ISM death is also associated with the repression of the genes encoding actin and myosin heavy chain (Figure 3, Table 1).38 Part of this control presumably reflects transcriptional regulation, since it is coordinated with the de novo expression of the cell death associated transcripts described above. The coordinated repression of structural genes and the induction of genes associated with cell death, allows the newly expressed transcripts to represent a greater percentage of the message pool and facilitate rapid muscle degradation.

In additional to transcriptional control, there may also be post-translational control of gene expression.68 Analysis of cell-free extracts of Manduca ISMs has demonstrated that all mRNAs analyzed displayed a significant reduction in half-life on the day preceding ISM death. This regulation was dependent on sequences present in the 3′ untranslated regions of the transcripts and could be transferred to ectopic mRNAs such as β-galactosidase.
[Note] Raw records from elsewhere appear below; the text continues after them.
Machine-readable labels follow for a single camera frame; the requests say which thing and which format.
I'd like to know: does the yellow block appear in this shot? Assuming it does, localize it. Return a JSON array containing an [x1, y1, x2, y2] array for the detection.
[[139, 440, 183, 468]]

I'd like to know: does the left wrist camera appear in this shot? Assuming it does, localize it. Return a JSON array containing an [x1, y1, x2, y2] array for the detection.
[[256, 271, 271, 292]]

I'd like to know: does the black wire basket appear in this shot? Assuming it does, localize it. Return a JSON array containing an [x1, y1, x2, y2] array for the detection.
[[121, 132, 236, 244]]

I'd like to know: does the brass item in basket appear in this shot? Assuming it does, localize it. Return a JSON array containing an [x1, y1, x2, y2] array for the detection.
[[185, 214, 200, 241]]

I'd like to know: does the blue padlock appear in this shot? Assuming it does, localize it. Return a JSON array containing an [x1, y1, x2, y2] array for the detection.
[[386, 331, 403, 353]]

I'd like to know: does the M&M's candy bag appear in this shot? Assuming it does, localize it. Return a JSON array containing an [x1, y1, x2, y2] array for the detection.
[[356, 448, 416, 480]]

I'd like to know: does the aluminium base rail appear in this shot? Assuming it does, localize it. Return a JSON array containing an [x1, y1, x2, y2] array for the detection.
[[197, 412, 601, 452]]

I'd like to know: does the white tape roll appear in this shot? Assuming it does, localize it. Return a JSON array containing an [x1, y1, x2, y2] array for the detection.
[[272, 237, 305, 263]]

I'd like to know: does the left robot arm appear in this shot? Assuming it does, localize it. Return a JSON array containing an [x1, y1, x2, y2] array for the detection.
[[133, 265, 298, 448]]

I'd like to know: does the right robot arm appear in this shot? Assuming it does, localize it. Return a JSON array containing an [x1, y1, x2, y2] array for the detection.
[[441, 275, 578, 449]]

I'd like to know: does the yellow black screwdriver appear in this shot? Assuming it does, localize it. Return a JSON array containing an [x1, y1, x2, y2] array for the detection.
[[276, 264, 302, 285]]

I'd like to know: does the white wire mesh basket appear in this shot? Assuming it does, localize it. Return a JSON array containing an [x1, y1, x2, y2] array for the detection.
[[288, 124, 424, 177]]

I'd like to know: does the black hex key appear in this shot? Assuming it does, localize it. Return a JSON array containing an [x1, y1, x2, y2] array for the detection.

In the ISMs, actin mRNA stability and translatability may be regulated in part through the AU-rich elements (AREs) present in its 3′ untranslated region.68 AREs are key regulatory sites and recent studies have demonstrated that the binding of microRNAs to AREs can serve as a switch to both enhance and repress translatability of specific mRNAs.69, 70, 71 Thus, the regulation of gene expression in the ISMs may be regulated at multiple levels.

Concluding Remarks

Skeletal muscle atrophy and death are major contributors to human morbidity and mortality, and interventions that can block or retard these processes would be of obvious therapeutic value. The intersegmental muscles of moths have proven to be a powerful tool for examining the molecular mechanisms that mediate atrophy and death. In addition to providing the field with its name, the ISMs were the source for the first cloned cell death-associated transcripts and were one of the first models to demonstrate a role of the ubiquitin/proteasome pathway in muscle atrophy and death. Data from the ISMs also support the hypothesis that activation of programmed cell death is coupled to mRNA stability and raises the possibility that this process may be modulated by microRNAs, a largely unexplored area of regulation. Lastly, the ISMs constitute a powerful system for studying the role of autophagy in atrophy and cell death.